The study confirmed that younger children are significantly less likely to spread the virus — but found those between 10 and 19 transmit the virus at similar rates to adults. That lines up with evidence offered by reopened schools in Israel, New Zealand, and France, where the largest outbreaks have been in middle and high schools. A study of French schools by a scientist at the Pasteur Institute in Paris found that the risk of infection was much greater in high schools than in elementary schools. “We need to make sure to differentiate between young and older children,” said Alyssa Bilinski, a Harvard doctoral student who’s studying school outbreaks. “By the time you reach high school, the risk of infection is pretty indistinguishable from young adults.” And even if young children have a much lower risk of infection and transmission, experts warn, there will inevitably be some outbreaks in schools. Kids aren’t a “bubbled population,” said Michael Osterholm, an infectious-disease expert at the University of Minnesota. “There will be transmission” in schools, and “we have to include that in our plans.”

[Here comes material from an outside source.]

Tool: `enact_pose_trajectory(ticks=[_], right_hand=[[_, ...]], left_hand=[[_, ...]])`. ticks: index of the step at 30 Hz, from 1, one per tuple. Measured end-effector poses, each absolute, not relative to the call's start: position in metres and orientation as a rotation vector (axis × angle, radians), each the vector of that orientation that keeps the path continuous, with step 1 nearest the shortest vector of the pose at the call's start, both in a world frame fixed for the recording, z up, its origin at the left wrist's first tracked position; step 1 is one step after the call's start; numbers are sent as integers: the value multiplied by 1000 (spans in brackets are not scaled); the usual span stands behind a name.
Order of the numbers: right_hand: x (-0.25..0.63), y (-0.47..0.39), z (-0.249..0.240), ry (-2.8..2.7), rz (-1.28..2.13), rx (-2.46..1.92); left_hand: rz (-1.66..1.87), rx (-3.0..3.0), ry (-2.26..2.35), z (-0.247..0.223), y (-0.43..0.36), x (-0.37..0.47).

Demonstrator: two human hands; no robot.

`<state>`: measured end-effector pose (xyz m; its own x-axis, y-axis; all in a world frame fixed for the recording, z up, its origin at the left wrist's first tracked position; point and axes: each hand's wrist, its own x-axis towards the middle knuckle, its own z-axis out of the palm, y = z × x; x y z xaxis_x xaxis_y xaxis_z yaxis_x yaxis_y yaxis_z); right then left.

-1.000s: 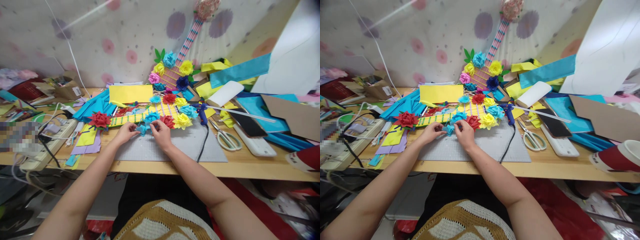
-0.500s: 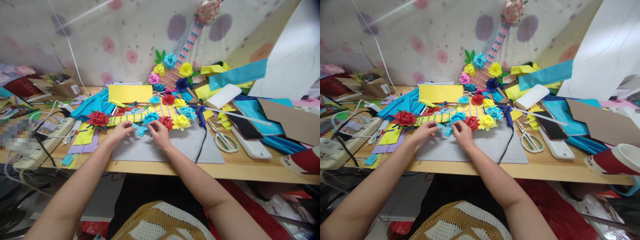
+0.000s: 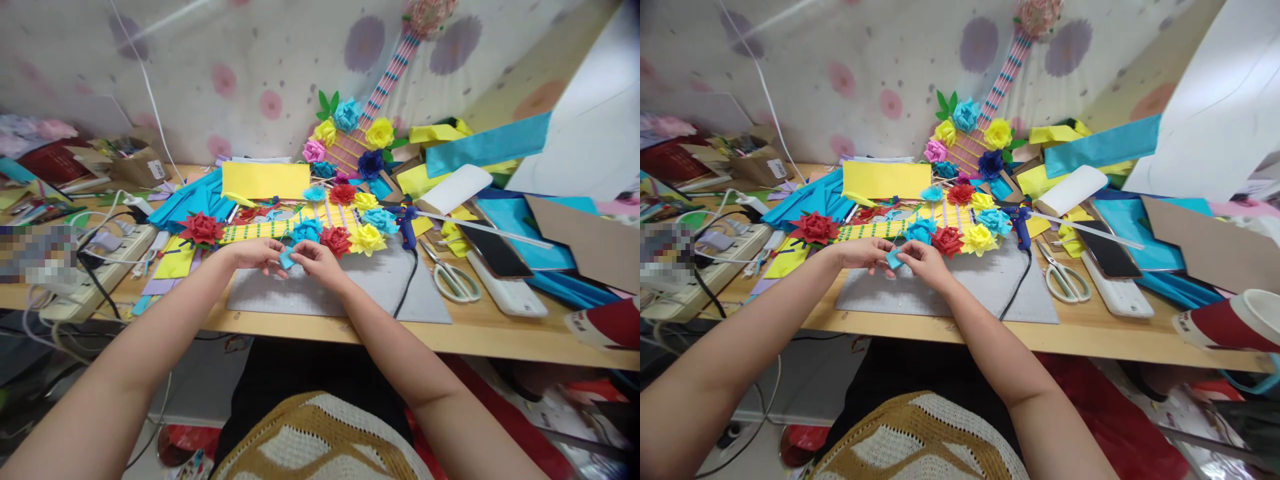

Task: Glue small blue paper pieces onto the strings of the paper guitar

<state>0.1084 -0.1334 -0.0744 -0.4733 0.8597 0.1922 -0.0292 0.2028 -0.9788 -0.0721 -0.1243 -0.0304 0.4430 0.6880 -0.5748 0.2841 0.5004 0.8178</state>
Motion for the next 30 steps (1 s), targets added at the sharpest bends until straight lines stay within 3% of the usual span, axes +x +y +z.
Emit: enact_pose_trajectory(ticks=[20, 30], right_hand=[[106, -132, -78, -1670, 1348, -823], [106, -129, -82, -1698, 1242, -885]], left_hand=[[366, 1074, 1039, -32, -123, -76], [285, 1358, 1148, -22, -127, -71]])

The school experience abroad
Schools offer the best opportunity to study transmission among the young — and there the evidence is mixed. A number of European countries, including Germany, Norway, and Denmark, have reopened schools without incident; researchers in Australia, Ireland, and Finland have also found no evidence of school spread in those countries. Most of these schools adopted some social-distancing approaches. But schools have had to close after outbreaks in China, South Korea, and most notably Israel, where more than 100 schools were shut in early June due to outbreaks that infected over 2,000 students and staff members. Experts say that many factors affect school spread, including class size and whether kids wear masks and socially distance. The rate of infection in the community can also play a major role. No country with rates anywhere near those of say, Los Angeles, Phoenix, or Miami has attempted school reopenings, so there’s no model for what might result in places where classroom learning returns this fall. “Schools will now be the experiment,” said Aaron Carroll, a pediatrician at the Indiana University School of Medicine. “We will see what happens.”